Dans le peloton, on en rit moins, une certaine résignation s'installe parfois face à la supériorité de Pogacar, qui dispose d'un pouls au repos de 38 pulsations par minute et a déjà affronté une montée avec 500 watts. "J'ai toujours été ambitieux et j'aime faire des courses, c'est de là que vient le désir de toujours vouloir gagner. Mais je pense que c'est le cas de la plupart des coureurs", a déclaré l'insatiable à ce sujet. Mais depuis Merckx, il n'y a guère eu de coureur qui ait remporté des victoires sur tous les terrains.
À l'époque des sportifs qui ont été reconnus coupables de dopage par la suite Jan Ullrich et Lance Armstrong, on n'a guère vu les grands coureurs de circuit au printemps et, après le temps fort de l'été, ils ont aussi laissé la saison s'achever lentement. C'est différent maintenant.
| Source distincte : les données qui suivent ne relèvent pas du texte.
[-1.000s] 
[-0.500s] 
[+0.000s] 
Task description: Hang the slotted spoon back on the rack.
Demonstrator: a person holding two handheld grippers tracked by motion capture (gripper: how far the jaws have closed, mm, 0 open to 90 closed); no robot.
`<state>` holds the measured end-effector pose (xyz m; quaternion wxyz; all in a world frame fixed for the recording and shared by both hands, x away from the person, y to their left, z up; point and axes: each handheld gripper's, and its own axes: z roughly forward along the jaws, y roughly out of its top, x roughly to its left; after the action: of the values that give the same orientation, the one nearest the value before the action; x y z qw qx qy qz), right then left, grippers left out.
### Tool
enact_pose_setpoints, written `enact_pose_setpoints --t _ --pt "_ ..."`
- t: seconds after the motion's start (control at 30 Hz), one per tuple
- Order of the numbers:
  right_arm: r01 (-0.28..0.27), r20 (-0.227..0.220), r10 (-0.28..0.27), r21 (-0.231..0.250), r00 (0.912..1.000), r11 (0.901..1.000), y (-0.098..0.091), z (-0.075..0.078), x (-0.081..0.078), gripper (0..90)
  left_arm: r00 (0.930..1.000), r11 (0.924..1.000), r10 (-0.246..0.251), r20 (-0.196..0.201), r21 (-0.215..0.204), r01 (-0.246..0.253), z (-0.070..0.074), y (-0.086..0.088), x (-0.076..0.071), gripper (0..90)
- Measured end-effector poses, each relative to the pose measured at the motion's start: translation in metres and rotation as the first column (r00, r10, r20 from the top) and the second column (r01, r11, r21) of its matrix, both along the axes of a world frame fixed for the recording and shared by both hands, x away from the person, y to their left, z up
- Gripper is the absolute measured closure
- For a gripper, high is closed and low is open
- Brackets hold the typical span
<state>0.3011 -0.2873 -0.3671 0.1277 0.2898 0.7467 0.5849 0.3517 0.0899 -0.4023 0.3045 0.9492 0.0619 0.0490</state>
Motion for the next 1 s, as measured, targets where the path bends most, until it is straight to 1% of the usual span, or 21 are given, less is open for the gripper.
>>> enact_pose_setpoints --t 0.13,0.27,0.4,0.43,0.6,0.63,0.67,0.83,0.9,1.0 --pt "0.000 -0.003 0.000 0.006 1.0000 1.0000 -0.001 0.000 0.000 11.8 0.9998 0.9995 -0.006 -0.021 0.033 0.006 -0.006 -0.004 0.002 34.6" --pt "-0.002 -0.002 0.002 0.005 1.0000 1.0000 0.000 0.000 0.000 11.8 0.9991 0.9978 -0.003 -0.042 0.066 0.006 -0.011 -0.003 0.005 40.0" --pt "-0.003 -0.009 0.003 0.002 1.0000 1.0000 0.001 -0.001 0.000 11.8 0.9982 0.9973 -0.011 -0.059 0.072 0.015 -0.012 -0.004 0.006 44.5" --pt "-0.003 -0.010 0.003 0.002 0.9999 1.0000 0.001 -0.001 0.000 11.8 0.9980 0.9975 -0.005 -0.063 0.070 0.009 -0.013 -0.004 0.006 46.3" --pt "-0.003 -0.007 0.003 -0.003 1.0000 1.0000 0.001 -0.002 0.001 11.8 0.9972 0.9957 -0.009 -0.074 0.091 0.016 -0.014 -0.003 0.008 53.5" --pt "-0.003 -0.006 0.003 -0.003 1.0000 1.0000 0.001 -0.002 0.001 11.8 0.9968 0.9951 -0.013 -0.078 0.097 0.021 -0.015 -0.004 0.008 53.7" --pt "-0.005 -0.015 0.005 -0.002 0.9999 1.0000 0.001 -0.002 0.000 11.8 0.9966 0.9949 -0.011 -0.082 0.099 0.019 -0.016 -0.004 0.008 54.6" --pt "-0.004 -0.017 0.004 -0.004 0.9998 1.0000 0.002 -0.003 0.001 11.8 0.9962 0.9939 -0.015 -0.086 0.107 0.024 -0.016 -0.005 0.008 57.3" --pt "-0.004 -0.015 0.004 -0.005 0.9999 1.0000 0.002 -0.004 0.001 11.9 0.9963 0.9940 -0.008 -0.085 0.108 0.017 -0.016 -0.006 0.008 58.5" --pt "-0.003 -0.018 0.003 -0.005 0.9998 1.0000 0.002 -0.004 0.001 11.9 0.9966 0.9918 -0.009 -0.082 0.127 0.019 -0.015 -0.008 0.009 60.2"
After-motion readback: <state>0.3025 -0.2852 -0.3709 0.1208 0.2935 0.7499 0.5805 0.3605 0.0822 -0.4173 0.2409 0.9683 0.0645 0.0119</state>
Dans les semaines à venir, Pogacar se rendra également sur d'autres monuments comme le Tour des Flandres et Liège-Bastogne-Liège, où il s'était déjà imposé en 2021. Et le calvaire des pavés chez Paris-Roubaix? "J'aimerais bien essayer un jour, mais pas en 2023", souligne le capitaine de l'équipe des EAU. Après tout.
Il ne manque pas de grandes ambitions, il veut aussi absolument gagner les championnats du monde dans les cinq prochaines années, peut-être dès cette année en août en Écosse. "L'année dernière, j'étais déjà fatigué au mois d'août, c'est pourquoi j'ai préféré aborder l'année plus calmement", a expliqué Pogacar - ce qui ressemble maintenant plutôt à une menace.